Reading: Supergirl Movie first reactions praise Milly Alcock and a gritty Mad Max feel

Supergirl Movie first reactions praise Milly Alcock and a gritty Mad Max feel

Published
3 min read
Advertisement

Early reactions to Supergirl are in, and they put Milly Alcock at the center of the praise. Members of the film press who have seen the movie say Alcock makes the title role work, while the film itself is being described as rougher, scrappier and closer in feel to Mad Max than to a standard superhero launch.

That matters now because Supergirl is the next film in the DC Universe to reach theaters after Superman, and the first wave of reaction will help set expectations before the July 26 opening. The movie stars Alcock as Kara Zor-El, with Jason Momoa as Lobo, and it is based on Supergirl: Woman of Tomorrow by Tom King.

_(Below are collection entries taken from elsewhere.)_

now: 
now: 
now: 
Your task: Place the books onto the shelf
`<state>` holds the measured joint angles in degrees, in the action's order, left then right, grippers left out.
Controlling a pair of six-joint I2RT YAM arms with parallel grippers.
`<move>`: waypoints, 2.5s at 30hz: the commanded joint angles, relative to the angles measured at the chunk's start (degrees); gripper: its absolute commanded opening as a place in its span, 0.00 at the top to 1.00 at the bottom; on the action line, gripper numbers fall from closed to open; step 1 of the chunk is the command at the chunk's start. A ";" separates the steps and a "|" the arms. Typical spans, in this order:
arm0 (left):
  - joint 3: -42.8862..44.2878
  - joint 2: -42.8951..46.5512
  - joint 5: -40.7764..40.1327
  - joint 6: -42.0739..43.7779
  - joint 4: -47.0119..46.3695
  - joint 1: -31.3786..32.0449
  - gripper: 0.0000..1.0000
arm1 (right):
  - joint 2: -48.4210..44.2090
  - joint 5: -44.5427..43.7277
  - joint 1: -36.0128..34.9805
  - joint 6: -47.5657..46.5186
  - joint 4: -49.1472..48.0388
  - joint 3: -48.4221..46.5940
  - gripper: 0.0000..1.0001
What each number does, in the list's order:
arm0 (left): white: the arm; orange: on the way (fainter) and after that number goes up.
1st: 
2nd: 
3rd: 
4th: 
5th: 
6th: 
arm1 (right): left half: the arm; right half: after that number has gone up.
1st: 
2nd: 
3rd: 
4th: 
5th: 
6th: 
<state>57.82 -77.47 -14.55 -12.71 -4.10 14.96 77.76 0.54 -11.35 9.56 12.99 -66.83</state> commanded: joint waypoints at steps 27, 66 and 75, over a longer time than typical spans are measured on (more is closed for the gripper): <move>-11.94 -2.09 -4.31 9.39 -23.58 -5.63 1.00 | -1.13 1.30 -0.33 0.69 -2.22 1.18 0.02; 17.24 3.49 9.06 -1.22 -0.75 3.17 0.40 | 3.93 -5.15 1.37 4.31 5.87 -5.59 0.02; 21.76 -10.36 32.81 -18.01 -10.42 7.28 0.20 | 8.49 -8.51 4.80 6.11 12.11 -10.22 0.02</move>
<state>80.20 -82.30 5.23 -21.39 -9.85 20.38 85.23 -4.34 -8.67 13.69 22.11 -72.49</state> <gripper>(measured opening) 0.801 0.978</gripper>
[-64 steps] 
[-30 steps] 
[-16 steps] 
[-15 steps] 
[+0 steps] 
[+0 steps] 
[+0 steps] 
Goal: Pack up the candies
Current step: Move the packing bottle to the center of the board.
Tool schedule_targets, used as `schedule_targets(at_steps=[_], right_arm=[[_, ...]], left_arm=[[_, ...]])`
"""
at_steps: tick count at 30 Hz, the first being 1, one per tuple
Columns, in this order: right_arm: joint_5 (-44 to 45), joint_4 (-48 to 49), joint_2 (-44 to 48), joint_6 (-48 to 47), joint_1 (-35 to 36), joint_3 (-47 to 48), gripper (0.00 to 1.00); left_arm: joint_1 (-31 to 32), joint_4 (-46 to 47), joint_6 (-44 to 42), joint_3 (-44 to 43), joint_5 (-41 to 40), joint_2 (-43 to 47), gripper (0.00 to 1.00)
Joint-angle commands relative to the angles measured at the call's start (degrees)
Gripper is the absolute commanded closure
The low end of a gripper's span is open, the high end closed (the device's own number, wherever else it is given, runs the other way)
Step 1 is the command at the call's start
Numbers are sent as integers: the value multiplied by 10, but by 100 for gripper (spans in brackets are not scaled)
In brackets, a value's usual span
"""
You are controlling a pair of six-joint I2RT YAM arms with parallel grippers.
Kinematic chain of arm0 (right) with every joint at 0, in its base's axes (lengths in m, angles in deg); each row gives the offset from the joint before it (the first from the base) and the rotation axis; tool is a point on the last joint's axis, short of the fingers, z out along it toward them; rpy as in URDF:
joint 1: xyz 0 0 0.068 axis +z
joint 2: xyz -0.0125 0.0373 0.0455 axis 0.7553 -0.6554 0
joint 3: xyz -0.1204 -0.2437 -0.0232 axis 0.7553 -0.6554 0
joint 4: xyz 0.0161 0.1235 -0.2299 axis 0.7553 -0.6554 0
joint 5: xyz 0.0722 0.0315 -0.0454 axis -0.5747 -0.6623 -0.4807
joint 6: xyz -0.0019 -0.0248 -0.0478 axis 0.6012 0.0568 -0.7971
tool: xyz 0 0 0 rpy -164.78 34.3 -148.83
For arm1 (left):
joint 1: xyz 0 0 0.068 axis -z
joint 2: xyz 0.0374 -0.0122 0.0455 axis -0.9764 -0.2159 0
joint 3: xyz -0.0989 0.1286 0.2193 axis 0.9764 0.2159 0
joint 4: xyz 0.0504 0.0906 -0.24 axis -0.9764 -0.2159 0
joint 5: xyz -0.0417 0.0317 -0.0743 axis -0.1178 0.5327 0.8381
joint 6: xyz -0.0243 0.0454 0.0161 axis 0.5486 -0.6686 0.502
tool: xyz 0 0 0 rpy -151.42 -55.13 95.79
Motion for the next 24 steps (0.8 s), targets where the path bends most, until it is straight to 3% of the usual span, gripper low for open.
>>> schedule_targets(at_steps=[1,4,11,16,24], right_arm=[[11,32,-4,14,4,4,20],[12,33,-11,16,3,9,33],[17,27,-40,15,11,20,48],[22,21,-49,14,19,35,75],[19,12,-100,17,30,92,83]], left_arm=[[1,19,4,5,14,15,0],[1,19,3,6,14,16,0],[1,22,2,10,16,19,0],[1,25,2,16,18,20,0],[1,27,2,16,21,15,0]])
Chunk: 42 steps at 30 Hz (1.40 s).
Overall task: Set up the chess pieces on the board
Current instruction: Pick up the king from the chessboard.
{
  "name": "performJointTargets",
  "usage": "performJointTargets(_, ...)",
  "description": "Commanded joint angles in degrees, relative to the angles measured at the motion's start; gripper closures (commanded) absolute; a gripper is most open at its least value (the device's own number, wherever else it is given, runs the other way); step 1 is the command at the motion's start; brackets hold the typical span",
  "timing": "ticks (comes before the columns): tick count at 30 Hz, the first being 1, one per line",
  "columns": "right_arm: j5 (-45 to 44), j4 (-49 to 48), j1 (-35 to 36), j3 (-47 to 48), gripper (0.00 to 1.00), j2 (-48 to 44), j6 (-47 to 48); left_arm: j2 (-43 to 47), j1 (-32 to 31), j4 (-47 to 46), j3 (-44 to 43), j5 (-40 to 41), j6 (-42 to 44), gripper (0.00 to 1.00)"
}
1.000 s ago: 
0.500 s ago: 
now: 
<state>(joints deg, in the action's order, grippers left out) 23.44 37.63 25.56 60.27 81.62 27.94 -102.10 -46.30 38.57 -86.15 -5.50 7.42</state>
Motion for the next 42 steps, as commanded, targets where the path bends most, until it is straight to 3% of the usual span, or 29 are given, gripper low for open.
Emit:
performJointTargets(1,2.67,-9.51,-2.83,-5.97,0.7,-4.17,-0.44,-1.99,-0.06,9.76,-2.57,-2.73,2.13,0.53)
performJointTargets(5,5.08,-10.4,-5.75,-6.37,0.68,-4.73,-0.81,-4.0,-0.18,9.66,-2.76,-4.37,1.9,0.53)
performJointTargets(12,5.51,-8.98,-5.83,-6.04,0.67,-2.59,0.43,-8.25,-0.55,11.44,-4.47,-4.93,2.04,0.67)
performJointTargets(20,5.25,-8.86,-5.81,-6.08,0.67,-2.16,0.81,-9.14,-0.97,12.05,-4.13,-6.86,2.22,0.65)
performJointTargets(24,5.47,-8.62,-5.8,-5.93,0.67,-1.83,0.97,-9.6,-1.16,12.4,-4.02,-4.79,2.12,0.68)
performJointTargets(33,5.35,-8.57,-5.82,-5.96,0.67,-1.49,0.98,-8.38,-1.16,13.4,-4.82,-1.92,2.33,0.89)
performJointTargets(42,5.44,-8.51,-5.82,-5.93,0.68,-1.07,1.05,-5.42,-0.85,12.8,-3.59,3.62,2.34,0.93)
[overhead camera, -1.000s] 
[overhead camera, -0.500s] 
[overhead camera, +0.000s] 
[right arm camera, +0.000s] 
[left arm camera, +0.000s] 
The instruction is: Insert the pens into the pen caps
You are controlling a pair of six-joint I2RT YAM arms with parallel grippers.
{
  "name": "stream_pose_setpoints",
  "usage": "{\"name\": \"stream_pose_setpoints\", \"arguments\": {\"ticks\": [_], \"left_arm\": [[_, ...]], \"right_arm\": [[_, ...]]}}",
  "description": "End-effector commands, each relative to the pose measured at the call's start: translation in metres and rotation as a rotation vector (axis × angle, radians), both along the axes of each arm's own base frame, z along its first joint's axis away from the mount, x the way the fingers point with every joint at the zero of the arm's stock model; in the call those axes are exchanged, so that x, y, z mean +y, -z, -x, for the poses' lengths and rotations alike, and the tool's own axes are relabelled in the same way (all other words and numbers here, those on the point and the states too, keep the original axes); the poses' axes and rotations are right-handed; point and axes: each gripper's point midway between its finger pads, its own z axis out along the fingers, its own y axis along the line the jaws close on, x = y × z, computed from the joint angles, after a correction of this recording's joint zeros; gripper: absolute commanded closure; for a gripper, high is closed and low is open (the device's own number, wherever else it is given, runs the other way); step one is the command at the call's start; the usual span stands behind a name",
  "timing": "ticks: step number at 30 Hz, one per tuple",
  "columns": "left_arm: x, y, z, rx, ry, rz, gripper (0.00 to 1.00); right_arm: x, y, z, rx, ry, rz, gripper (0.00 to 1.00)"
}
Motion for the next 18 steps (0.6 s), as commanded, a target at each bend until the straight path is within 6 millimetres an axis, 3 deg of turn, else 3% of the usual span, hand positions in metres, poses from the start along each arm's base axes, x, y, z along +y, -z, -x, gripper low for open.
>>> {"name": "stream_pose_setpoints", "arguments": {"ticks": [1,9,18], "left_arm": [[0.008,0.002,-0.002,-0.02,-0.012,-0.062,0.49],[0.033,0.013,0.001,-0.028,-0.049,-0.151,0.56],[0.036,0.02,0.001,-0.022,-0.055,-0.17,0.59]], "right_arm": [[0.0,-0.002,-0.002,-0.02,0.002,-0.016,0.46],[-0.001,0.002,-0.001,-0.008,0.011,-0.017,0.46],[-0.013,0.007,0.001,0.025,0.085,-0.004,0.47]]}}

One of the clearest early readouts came from Simon Thompson, who said Alcock is “great as the titular heroine” and that Momoa’s Lobo “is a blast.” Thompson added that the movie “isn’t a classic but it’s fun and hits most of the targets it aims for,” which lands it in the camp of a crowd-pleaser rather than a prestige comic-book entry.

- Advertisement -

Mike Ryan pushed the tone description even further, saying the film “looks and plays more like a Mad Max movie, with dirty worlds, gross villains and a self destructive hero.” That image gives the first responses their shape: less polished heroics, more abrasion, and a world that seems built to test its lead rather than simply celebrate her.

Germain Lussier of Gizmodo and io9 called the movie “highly enjoyable” and said it “doesn’t quite have the resonance of Superman, but it acts as a perfect companion and follow-up to that movie with better characters and more complex relationships.” He also called it “incredibly emotional,” a note that suggests the film is aiming for more than grit alone, even if it does not reach the same emotional register as its predecessor.

That comparison is the catch. Supergirl is clearly being framed as a continuation of the DC Universe that began with Superman, yet the early praise stops short of treating it as a clean match for that film’s impact. The reactions point to a sequel-sized companion piece with stronger texture than polish, and Alcock appears to be the reason it already feels like more than a placeholder.

Alcock herself seemed to understand the gamble. In a Variety cover story last month, she said of taking the role, “Who am I to turn down this opportunity? I knew that it was what I needed to do, because it scared me.” The first reactions suggest that instinct was right: the part asked for risk, and the payoff, at least in this early look, is a Supergirl who arrives with force.

Supergirl opens in theaters July 26, and the question now is less whether the movie has energy than whether its harder-edged style can carry that momentum with audiences the way it has with the first people to see it.